Quali sono i rimedi contro le disfunzioni vescicali?

Per curare le disfunzioni vescicali è necessario individuarne la causa e intervenire su questa. Le cure possono essere farmacologiche, possono consistere in iniezioni di molecole (come ad esempio la tossina botulinica) o possono richiedere, nei casi più gravi, un intervento chirurgico. In alcuni casi può essere utile intervenire con sedute di psicoterapia o con esercizi finalizzati all’allenamento della vescica.  

Disfunzioni vescicali, quando rivolgersi al proprio medico?

La presenza di disfunzioni vescicali deve sempre essere comunicata al proprio medico curante, soprattutto quando si protrae per qualche giorno.  

Aree mediche di riferimento per le disfunzioni vescicali

In Humanitas Castelli Bergamo le aree mediche di riferimento per le disfunzioni vescicali sono l’Unità Operativa di Urologia e l’Unità Operativa di Proctologia.

Dolore durante i rapporti sessuali

Che cos’è il dolore durante i rapporti sessuali?

Il dolore durante i rapporti sessuali può essere sintomo di molti problemi diversi, da quelli di natura strutturale a quelli psicologici. Particolarmente frequente nelle donne, può però colpire anche gli uomini e viene chiamato dispareunia quando si tratta di un dolore ricorrente o persistente ai genitali che colpisce appena prima, durante o dopo il rapporto sessuale.  

Quali malattie si possono associare al dolore durante i rapporti sessuali?

Tra le patologie associabili al dolore durante i rapporti sessuali ci sono: tumore dell’ovaio, vaginismo, vaginite, endometriosi, epididimite, gonorrea, ipospadia, malattia infiammatoria pelvica, malattia di La Peyronie, polipi uterini, priapismo, allergie, cancro al collo dell’utero, candida, carcinoma della cervice uterina, cervicite, clamidia, coccigodinia, sindrome di Sjögren, trichomonas.  

Quali sono i rimedi contro il dolore durante i rapporti sessuali?

In caso di dolore durante i rapporti sessuali può essere utile cercare di cambiare posizione per ridurre al minimo il dolore, impiegare lubrificanti o, nel caso in cui alla base del problema ci sia un’allergia, cambiare la marca di prodotti come profilattici o spermicidi. Il rimedio definitivo può però essere trovato solo identificando la causa che ha scatenato il dolore. Talvolta può essere necessario sottoporsi a un intervento chirurgico o assumere dei medicinali (ad esempio per far fronte a un’infezione o a una carenza di ormoni), mentre altre volte è sufficiente l’impiego di prodotti a uso topico. In altri casi – soprattutto qualora non vengano identificate cause fisiche – saranno invece più utili esercizi di rilassamento o per allenare il pavimento pelvico, la terapia o anche il counseling sessuale.  

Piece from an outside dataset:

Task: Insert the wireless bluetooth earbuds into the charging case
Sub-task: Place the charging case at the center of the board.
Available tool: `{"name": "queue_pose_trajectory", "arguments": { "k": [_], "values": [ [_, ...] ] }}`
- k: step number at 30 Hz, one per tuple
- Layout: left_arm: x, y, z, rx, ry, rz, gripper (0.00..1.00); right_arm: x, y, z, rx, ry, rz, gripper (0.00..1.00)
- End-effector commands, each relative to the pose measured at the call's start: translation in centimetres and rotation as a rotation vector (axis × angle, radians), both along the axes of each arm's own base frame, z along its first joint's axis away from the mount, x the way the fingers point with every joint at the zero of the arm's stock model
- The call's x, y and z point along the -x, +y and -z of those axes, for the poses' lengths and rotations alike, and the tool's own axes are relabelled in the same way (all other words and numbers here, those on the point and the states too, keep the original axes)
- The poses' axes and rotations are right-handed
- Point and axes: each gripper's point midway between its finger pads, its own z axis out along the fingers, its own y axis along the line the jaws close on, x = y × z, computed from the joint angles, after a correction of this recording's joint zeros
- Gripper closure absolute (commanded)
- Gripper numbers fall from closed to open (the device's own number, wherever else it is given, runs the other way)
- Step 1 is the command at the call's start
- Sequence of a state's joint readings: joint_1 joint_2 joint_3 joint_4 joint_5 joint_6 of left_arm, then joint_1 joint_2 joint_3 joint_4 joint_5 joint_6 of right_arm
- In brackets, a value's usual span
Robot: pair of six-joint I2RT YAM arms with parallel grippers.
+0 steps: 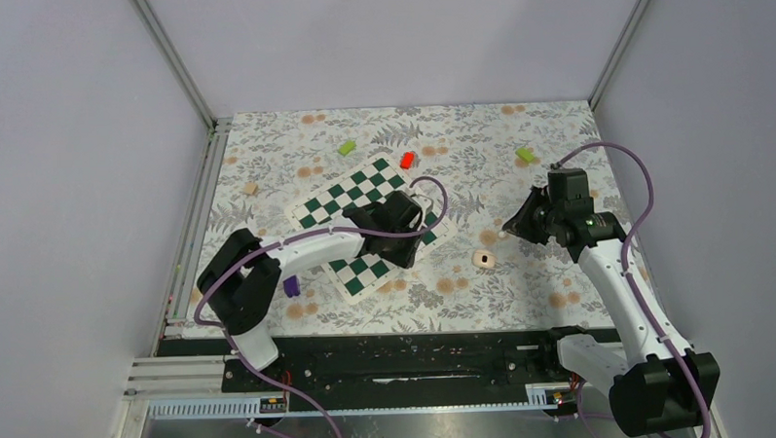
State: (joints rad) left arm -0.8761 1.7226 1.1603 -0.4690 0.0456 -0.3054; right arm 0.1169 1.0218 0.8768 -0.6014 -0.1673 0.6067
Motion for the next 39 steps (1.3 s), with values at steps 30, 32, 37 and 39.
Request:
{"name": "queue_pose_trajectory", "arguments": {
  "k": [30,32,37,39],
  "values": [
    [-0.6,-0.5,-3.2,0.088,-0.095,-0.117,0.41,0.3,-0.1,1.1,0.011,0.021,-0.01,1.0],
    [-0.6,-0.3,-4.1,0.099,-0.11,-0.123,0.28,0.4,-0.1,1.2,0.012,0.026,-0.012,1.0],
    [-0.8,0.4,-4.7,0.114,-0.107,-0.156,0.21,0.2,-1.8,2.7,0.106,0.068,0.026,1.0],
    [-1.1,0.6,-4.7,0.149,-0.087,-0.189,0.21,-0.4,-2.8,4.2,0.157,0.111,0.055,1.0]
  ]
}}
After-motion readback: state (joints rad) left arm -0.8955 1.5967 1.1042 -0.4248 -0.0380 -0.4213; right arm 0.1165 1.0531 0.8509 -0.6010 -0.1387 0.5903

Dolore durante i rapporti sessuali, quando rivolgersi al proprio medico?

Da un punto di vista generale, quando il dolore durante i rapporti sessuali non è occasionale è sempre bene parlarne con il medico. Solo identificandone la causa e trattandola in modo opportuno è possibile risolvere il problema.

Manometro di Kegel

Che cos’è e a che cosa serve il manometro di Kegel?

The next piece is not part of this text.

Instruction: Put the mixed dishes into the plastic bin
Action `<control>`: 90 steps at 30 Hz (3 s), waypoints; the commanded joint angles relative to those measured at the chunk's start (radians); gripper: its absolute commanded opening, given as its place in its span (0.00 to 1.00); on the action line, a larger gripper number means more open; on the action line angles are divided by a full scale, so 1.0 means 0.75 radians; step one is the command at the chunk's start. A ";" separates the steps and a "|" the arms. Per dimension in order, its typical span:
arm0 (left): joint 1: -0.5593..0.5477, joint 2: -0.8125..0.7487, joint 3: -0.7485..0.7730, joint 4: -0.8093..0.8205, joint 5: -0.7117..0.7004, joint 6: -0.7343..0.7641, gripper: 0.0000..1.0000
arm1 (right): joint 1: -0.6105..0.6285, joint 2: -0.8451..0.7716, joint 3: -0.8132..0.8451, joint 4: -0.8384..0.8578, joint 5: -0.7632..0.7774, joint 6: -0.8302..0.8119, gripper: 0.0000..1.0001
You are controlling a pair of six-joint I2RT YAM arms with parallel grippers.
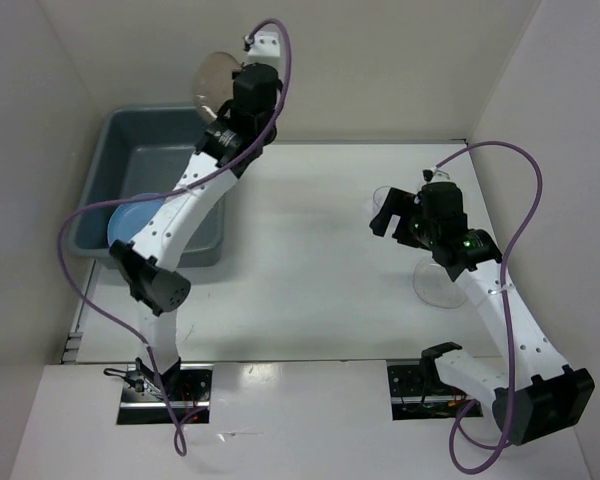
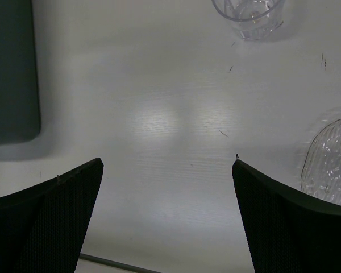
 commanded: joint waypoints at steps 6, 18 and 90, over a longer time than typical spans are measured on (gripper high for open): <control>0.021 -0.247 -0.654 0.071 -0.727 0.320 0.00 | -0.010 -0.068 0.019 0.056 -0.050 0.006 0.99; 0.440 -0.508 -1.126 -0.142 -0.146 -0.140 0.00 | -0.022 -0.104 -0.049 0.097 -0.124 0.045 0.99; 0.046 -0.207 -1.208 0.421 1.179 -0.723 0.52 | -0.537 1.014 0.614 0.142 0.085 0.098 0.00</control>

Il manometro di Kegel – che prende il nome del ginecologo statunitense che lo ha inventato agli inizi del Novecento – è lo strumento che viene utilizzato quando vengono eseguiti gli esercizi di riabilitazione del pavimento pelvico femminile. Nello specifico, lo strumento serve a misurare e valutare l’intensità delle contrazioni volontarie del pavimento pelvico.  

Come funziona il manometro di Kegel?

Il manometro di Kegel è costituito da un manicotto al cui interno è inserita una camera d’aria collegata a una pompetta. Il manicotto viene delicatamente inserito nella vagina e in seguito riempito d’aria attraverso l’utilizzo della pompetta. Una volta eseguita questa azione, la paziente viene invitata a contrarre i muscoli del pavimento pelvico, in modo tale che lo strumento possa verificare la pressione esercitata dalla contrazione e visualizzarla sul manometro.  

L’uso del manometro di Kegel è pericoloso o doloroso?

L’uso del manometro di Kegel non comporta alcun rischioalcun dolore per le pazienti.